When it comes to government-sanctioned atrocities against Americans, most in our country have a long and vivid memory. And so it is with the United States’ strained relations with Iran, the nation best known for holding 52 Americans captive for 444 days and for personifying our country as “The Great Satan.”
In the 32 years since the end of the hostage crisis, the deep and profound wounds it inflicted have not healed. Both the secular and more powerful religious leaders of the theocratic state of about 80 million people continue to spew anti-American venom and anti-Western broadsides in liberal doses.
Over the past four years, President Mahmoud Ahmadinejad has carried on the anti-Western credo that has guided the state since the revolution of 1979 that overthrew Shah Mohammad Reza Pahlavi and transformed Iran into an irate Islamic state. As that state has matured, it also has taunted the world and snubbed international law with its nuclear plans, further alienating it from peace-loving states around the globe.
A NEW ERA?
Given that pessimistic and bleak backdrop, last week’s election of moderate candidate Hassan Rowhani as Iran’s new president gives cause for cautious – extremely cautious – optimism that a new era in Iranian politics, human rights and international relations may be dawning.
Unlike Ahmadinejad and his predecessors, Rowhani sounds a surprisingly conciliatory tone toward America and the West. On the nation’s icy relations with the U.S., Rowhani this week said, “It is an old wound that needs to be healed. … The new government feels that a new opportunity arises to have dialogue with the world.”

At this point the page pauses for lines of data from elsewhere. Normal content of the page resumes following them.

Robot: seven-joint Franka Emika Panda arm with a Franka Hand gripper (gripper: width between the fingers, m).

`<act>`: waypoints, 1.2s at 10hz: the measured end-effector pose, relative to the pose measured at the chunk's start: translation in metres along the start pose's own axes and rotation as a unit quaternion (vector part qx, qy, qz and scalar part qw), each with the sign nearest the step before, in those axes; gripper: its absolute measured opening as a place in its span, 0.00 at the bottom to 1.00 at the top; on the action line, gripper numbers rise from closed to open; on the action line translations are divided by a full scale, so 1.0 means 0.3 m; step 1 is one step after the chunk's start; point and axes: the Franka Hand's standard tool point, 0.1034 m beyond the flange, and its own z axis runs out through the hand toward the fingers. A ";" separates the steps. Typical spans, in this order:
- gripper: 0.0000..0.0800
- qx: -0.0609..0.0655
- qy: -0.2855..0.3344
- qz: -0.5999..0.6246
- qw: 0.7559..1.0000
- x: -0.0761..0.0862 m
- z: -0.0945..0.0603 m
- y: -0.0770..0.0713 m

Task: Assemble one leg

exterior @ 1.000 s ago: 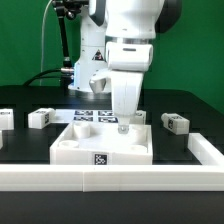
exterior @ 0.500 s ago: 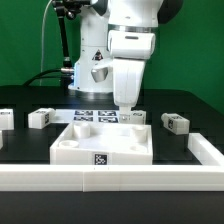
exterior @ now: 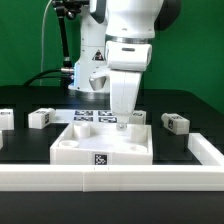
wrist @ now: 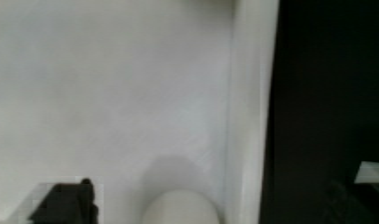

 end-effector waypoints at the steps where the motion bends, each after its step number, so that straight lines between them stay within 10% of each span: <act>1: 0.81 0.002 0.000 0.000 1.000 -0.001 0.008 -0.002; 6: 0.81 0.010 0.007 0.008 1.000 -0.022 0.092 -0.015; 9: 0.32 0.010 0.006 0.008 1.000 -0.022 0.092 -0.016; 12: 0.08 0.005 0.008 0.009 1.000 -0.021 0.088 -0.008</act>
Offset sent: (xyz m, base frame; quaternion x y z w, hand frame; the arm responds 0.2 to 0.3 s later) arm -0.0020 -0.0031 -0.0264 -0.0015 0.0246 -0.0038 0.9997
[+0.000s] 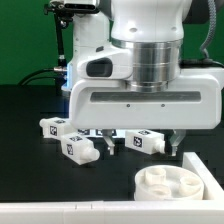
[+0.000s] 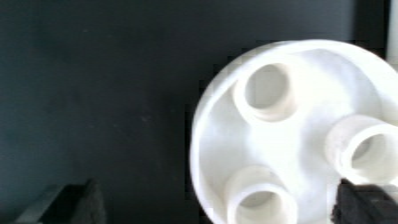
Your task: Assemble stool
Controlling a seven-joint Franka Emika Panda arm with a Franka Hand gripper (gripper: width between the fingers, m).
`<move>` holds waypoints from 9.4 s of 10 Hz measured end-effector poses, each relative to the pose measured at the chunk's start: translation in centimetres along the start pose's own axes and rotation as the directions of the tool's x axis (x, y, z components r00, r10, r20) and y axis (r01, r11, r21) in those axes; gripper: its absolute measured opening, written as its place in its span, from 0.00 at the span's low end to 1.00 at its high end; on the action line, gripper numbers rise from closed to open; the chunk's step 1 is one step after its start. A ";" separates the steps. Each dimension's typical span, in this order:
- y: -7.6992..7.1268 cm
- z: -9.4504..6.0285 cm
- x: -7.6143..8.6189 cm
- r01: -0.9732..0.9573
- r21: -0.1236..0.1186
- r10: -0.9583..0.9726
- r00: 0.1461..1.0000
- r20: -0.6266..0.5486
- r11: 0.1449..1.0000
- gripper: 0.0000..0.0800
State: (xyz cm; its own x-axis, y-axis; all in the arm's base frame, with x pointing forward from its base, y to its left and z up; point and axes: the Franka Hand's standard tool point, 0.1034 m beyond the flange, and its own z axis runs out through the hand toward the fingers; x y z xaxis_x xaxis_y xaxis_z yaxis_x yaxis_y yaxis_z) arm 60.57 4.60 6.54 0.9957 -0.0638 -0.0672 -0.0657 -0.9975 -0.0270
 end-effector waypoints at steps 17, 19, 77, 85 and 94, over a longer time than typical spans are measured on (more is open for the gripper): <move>-5.1 0.6 -13.1 0.226 0.005 -0.225 0.973 -0.059 0.974 0.81; -4.9 1.5 -14.3 0.450 -0.007 -0.450 0.892 -0.041 0.893 0.81; -5.1 1.9 -14.2 0.892 -0.179 -0.881 0.443 0.167 0.414 0.81; -2.8 2.0 -11.9 0.157 -0.108 -0.153 0.987 0.042 0.982 0.81; -1.6 2.6 -11.2 -0.247 -0.010 0.229 0.882 0.411 0.969 0.81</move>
Offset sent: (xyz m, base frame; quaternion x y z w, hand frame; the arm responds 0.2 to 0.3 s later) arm -0.0693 0.0237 0.0161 -0.0025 0.0148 -0.1879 0.9821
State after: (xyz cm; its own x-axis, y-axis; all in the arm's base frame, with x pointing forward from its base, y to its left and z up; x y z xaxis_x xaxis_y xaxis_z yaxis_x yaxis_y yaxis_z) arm 49.39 7.04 4.73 0.8366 -0.2720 -0.4756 -0.3091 -0.9510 0.0001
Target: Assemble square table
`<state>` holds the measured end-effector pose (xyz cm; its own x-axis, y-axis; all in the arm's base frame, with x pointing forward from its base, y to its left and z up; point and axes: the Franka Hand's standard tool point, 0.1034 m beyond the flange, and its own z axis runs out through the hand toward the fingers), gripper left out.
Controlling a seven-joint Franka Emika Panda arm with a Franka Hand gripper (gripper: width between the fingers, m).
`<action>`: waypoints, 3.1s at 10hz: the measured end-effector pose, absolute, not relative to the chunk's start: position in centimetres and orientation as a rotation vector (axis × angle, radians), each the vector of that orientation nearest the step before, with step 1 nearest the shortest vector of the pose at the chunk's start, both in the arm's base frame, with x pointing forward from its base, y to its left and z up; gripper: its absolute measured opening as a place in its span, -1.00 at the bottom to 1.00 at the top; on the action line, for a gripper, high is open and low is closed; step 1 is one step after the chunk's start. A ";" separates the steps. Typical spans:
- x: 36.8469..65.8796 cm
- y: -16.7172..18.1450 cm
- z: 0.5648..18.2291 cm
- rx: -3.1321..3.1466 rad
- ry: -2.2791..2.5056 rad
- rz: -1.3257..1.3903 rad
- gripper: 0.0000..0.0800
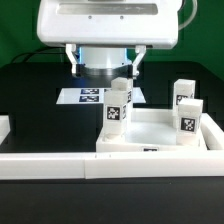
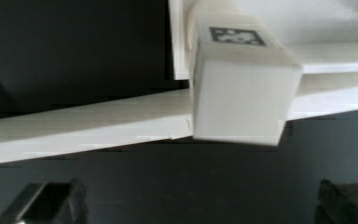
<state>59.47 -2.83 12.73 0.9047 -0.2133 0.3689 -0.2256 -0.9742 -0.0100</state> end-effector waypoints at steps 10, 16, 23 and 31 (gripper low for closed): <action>59.9 -3.0 11.4 3.216 -0.424 0.079 0.62; 59.0 -2.3 8.6 3.195 -0.544 -0.053 0.62; 59.0 -2.3 8.5 3.131 -0.831 -0.067 -0.27; 60.6 -0.9 8.3 2.505 -2.076 -0.128 -0.27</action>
Offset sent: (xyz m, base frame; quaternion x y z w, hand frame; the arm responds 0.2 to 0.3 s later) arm 0.0111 0.0079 -0.0218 0.0547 -0.1036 0.0239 0.9928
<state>60.58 -0.94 8.26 0.1865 -0.9735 -0.1327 -0.9824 -0.1831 -0.0374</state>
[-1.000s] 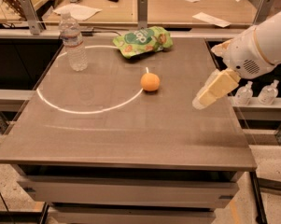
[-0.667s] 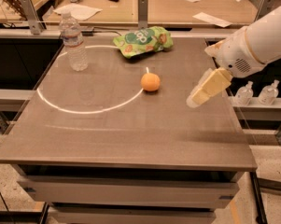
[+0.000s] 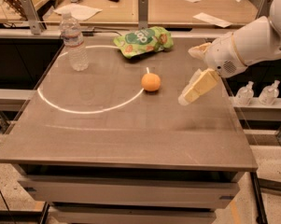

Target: Move orange near water bottle

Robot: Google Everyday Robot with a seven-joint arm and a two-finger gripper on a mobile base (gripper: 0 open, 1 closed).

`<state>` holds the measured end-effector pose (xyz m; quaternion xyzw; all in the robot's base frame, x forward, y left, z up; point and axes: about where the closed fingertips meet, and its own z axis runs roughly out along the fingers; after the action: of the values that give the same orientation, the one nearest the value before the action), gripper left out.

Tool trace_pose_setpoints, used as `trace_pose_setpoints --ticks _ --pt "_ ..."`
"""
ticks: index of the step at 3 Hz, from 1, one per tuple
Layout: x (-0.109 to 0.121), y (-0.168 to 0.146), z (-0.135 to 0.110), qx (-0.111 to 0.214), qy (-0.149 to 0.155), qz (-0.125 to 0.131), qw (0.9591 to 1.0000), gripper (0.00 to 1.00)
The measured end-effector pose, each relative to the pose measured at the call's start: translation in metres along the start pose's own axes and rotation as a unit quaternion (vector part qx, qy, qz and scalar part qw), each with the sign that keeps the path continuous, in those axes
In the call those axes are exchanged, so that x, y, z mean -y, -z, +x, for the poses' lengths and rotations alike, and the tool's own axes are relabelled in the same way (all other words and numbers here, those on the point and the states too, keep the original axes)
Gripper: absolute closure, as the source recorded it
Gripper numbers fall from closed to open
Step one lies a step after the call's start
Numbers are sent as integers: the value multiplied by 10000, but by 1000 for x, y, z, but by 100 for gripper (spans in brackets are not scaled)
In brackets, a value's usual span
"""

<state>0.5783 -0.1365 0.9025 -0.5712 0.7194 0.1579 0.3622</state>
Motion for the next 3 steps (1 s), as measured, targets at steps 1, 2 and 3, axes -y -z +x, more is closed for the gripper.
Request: trace_pose_setpoints --ticks 1,2,3 --pt "-7 -20 -1 283 217 -465 9983 0" --pt "-14 -36 -2 430 239 -779 9957 0" --pt "-13 -46 -10 565 141 -942 9938 0"
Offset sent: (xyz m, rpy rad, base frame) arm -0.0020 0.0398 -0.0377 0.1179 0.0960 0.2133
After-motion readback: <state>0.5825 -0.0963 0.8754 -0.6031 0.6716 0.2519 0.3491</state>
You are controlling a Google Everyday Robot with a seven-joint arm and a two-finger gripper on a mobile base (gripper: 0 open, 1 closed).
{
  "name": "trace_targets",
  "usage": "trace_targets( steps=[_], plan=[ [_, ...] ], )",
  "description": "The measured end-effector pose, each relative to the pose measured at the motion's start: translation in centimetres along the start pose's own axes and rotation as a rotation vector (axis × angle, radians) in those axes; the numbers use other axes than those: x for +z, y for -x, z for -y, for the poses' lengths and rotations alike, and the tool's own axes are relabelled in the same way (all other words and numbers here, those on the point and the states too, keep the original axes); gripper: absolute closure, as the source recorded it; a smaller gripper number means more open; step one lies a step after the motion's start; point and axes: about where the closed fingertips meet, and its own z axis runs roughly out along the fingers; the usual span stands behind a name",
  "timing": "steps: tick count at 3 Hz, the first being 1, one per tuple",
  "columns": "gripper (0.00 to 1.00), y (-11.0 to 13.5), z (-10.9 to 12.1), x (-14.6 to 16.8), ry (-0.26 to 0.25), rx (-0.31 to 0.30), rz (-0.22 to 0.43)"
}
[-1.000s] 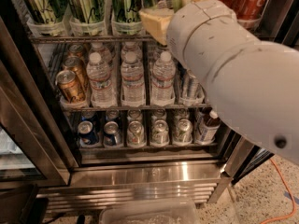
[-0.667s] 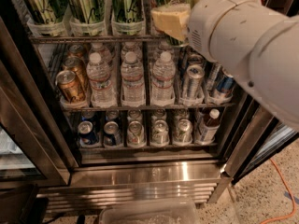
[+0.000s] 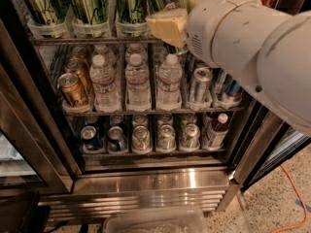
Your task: Pick green can from top shelf of fridge
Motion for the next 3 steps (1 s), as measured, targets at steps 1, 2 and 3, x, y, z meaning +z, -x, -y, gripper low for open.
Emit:
trace_targets(
  steps=[1,2,3],
  plan=[
    [1.0,-3.1,-0.7,-1.0,0.045,0.008,-0.07],
    [1.0,-7.4,-1.8,-3.6,0.107,0.026,-0.183],
    [1.0,-9.0,-4.9,-5.5,0.228,0.041,-0.247]
  ],
)
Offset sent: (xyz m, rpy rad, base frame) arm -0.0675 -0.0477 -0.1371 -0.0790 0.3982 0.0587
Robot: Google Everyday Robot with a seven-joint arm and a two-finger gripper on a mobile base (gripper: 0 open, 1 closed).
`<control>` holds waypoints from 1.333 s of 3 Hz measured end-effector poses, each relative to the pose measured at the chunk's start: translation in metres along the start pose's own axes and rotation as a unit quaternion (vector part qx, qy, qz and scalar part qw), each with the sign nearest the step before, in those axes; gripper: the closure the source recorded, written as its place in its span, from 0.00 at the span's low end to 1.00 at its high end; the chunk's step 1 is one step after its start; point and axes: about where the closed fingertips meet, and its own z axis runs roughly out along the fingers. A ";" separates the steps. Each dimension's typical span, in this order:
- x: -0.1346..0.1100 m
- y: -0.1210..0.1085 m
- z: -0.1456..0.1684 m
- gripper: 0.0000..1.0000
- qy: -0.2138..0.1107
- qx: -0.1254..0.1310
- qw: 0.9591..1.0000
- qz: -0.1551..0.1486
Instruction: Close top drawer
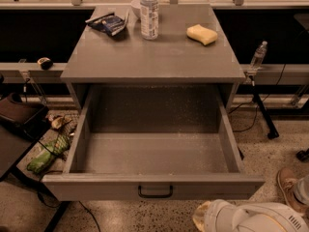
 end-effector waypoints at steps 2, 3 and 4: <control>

The leader who will take office in August also vows to fix the nation’s battered economy, address its human-rights atrocities and work toward ending international sanctions.
In response, the White House has called Rowhani’s election “a potentially hopeful sign.” President Barack Obama wisely has chosen not to consider lifting economic sanctions against Iran until the nation takes “significant steps” to prove it is not pursuing nuclear weapons.
The president is absolutely correct in guarding his optimism. Despite his outward veneer of an agent of positive change, Rowhani carries heavy baggage filled with some of the same despicable anti-Western gear of his predecessors. Consider:
To many voters, Rowhani was considered the “best of the worst” of six candidates in the field. Other more tolerant and progressive reformist candidates were banished from the ballot last month by the more powerful Ayatollah Ali Khamenei.
Rowhani has made it clear he will not allow the U.S. or other Western nations to meddle in Iran’s ability to pursue nuclear options. He also strongly reiterated Iran’s refusal to halt uranium enrichment as the United Nations Security Council has demanded.
He is a conservative cleric with long-standing loyalties to the religious hierarchy.
Nonetheless, there is at least a slither of hope for optimism, given Rowhani’s softer tone and the Iranian citizenry’s strong mandate for moderation by choosing him in Saturday’s election.
His ascension to power gives the United States, Israel and the world community the best opportunity in over three decades to negotiate with Iran to abandon its nuclear-weapon agenda, to halt its human-rights abuses and to become a more responsible player on the world stage.
That’s an opportunity Obama and other world leaders should grasp onto with guarded gusto.